Sunday, May 25, 2008

The Alien Next Door

I’m torn - I can’t decide between stories of Zakular cuteness, a recipe for tasty fritters linked up with the story of my fabulous (FABulus) weekend, or if I should just just spit out a story about extraterrestrial visitations.  But the first one is not challenging and will ultimately bore the three or four of you still poking under this dank flat rock in the forgotten sideyard of the internet; the second one would be premature as I’ve still got a picanik to attend tomorrow; and that leaves you with my old friend Bashar.  Hope you guys get along real good. 

THE ALIEN NEXT DOOR

It didn’t feel like the beginning of anything - much less, an era.  Maybe “era” is putting it too strongly, though.  Maybe “phase” is more like it.  Still, it didn’t feel much like the beginning of a phase, either.
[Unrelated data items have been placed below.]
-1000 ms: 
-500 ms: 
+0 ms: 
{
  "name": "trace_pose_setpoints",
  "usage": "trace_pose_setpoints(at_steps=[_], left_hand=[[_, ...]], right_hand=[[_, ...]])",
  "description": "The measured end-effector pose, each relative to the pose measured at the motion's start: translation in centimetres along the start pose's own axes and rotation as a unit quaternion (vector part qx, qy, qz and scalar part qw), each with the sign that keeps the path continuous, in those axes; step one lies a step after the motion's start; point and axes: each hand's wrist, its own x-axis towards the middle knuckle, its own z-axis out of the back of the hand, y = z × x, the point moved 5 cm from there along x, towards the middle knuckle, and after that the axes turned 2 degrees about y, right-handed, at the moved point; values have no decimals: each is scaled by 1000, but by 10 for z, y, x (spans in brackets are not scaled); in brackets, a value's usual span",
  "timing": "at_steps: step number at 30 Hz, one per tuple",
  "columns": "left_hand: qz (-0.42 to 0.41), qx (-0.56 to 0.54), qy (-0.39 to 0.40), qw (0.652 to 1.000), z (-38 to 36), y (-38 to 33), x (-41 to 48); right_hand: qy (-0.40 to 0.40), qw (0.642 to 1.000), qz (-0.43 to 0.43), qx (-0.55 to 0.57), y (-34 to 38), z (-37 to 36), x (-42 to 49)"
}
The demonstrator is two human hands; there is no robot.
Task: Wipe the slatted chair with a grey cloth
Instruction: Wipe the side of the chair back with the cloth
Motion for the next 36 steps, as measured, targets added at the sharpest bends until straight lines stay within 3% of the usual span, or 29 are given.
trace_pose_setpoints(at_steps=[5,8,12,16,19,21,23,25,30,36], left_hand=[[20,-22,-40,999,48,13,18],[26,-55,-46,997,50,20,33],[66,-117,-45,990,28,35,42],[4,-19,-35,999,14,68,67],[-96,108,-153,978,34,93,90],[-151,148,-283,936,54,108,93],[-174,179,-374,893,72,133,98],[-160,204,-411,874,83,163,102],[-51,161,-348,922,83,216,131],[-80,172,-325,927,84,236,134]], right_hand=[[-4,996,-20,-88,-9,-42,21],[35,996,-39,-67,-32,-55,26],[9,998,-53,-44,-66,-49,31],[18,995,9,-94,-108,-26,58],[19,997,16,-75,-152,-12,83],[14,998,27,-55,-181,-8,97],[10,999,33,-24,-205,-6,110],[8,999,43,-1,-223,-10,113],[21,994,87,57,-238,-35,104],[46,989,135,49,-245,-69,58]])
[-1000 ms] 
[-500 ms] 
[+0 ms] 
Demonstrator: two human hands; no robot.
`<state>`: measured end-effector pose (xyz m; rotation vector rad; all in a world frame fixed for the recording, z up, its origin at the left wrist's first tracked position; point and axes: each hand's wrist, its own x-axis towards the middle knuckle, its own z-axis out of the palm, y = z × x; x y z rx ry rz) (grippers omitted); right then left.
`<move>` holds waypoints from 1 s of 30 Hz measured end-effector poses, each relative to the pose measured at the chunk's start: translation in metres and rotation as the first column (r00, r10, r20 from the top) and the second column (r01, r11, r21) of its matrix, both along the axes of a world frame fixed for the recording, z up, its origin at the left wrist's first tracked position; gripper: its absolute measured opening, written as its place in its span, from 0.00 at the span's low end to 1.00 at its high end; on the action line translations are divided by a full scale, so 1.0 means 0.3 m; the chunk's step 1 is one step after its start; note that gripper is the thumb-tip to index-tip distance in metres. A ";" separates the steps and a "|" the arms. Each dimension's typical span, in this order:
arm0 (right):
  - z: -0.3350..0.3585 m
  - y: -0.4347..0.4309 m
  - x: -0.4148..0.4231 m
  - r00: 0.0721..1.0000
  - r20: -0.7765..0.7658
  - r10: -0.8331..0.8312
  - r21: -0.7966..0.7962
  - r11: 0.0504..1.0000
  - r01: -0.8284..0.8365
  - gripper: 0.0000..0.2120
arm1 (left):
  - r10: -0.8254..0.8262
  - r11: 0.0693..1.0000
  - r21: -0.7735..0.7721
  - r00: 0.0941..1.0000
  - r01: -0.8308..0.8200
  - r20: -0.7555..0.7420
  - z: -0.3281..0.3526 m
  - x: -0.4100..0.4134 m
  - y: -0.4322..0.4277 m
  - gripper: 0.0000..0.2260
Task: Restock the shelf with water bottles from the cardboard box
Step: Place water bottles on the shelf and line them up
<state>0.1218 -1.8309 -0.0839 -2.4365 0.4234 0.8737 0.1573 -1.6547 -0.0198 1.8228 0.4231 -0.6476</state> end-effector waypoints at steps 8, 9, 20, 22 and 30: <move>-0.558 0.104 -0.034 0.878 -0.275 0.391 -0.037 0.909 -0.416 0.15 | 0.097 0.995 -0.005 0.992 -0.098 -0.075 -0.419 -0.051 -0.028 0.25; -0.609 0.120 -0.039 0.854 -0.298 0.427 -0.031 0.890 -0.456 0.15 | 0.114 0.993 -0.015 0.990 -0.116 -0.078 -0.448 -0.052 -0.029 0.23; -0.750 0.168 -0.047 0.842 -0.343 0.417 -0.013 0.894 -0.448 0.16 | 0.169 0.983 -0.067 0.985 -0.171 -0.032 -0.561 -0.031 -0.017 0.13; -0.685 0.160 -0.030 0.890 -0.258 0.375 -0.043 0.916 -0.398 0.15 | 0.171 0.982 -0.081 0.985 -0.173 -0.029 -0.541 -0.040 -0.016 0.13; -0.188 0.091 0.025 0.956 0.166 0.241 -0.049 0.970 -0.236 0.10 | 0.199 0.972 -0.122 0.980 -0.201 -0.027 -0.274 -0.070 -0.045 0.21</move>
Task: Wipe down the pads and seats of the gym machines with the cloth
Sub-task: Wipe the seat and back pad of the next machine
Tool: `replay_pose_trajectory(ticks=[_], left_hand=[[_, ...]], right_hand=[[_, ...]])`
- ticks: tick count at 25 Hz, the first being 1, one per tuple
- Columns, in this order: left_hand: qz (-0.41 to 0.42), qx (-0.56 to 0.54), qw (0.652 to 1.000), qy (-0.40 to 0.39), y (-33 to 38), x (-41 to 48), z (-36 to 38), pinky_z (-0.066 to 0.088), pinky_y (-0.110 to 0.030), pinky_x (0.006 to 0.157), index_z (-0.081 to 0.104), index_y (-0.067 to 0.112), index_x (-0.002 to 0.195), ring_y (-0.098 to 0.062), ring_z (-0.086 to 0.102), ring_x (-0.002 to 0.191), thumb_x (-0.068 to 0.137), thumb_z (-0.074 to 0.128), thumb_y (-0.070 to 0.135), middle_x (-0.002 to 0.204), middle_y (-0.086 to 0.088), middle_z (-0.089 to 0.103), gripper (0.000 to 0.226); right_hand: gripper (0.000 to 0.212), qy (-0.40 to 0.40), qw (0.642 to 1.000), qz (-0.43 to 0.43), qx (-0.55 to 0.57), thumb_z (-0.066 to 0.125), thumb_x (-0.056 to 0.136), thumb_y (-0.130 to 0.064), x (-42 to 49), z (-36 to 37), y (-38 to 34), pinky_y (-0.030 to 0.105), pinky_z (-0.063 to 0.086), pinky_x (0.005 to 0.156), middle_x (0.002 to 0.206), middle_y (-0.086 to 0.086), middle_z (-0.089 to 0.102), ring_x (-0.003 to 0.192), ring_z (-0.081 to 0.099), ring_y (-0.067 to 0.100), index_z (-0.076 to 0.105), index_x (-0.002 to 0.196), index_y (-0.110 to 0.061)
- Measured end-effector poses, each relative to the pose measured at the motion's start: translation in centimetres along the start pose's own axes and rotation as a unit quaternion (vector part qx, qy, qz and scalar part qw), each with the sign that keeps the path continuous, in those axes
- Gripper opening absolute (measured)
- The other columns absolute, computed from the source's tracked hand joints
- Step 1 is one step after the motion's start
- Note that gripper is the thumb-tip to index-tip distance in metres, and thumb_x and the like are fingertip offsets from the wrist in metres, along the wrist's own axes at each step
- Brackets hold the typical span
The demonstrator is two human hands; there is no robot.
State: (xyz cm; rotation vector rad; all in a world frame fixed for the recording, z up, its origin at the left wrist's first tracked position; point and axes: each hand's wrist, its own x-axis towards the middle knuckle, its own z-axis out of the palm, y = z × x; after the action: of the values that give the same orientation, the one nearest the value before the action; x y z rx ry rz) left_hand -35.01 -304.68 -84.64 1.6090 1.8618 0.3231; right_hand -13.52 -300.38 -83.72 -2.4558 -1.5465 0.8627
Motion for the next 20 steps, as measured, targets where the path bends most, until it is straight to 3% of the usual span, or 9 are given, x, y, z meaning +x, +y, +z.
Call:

It basically felt like a living room in Studio City, though now I suppose it’s called “Valley Village.” I drove through the area again not too long ago and all they changed was the name - unchanged were the ranks of residential streets with their regular geometry, four long blocks up and eight narrow ones across, separated by four-lane arteries and filled with tidy houses all possessed of their own modest universality, a breastpocket comprehensiveness to every hearth that rendered each one an archetype of what had once truly been an era, the midcentury boom that exploded the SF valley and similar infra-urbs throughout America - infill tracts, stucco-studded and driveway-cleft, each home a prepackaged dream come true and consequently a delight for drivers cruising the boulevards but a little spooky sometimes for a solitary pedestrian like myself as a kid.... In those streets, among those houses, I was never confident that I had any idea what my neighbors were up to - or, rather, I was absolutely sure each one of them hid a terrible secret that I’d be better off never knowing.  Everything looked too neat for them not to be hiding something.

It was in this world I grew up, and in it that my friend and fellow sentient Tanja gave me a call one night when I was home from college to see if I was open to checking out Bashar - she had two invites for a local event and thought it might be up my alley.

I asked the same question you’re probably asking now - Bashar?  Apparently there was a nebbishy guy who was getting a lot of attention as a channel, an entity through which another entity could perceive and communicate.  In this guy’s case it was a very distant alien being called “Bashar." He had a message or a perspective or a frequency or something that was said to be new and powerful.  He had a following.  These invites of Tanja’s had not been easy to come by. 

The event would be local; the cost, “reasonable.” How much?  Twenty.  Okay, I’m in.  And let me tell you something - back in the early ‘80s, a $20 was really worth something.  But I was committed - to the experience if nothing else.  Tanja came over that night in her little Civic and off we went to scope out the oracle. 

I can’t tell you a thing about what he said that night - some gobbledook, some Robert Heinlein, some Deepak Chopra - but the message was not what really stuck with me.  Neither was it the thin reedy voice nor the spasmodic facial tics that wracked the human intermediary’s face as he channeled.  Rather, it was the almost tangible feeling that reverberated in the room itself. 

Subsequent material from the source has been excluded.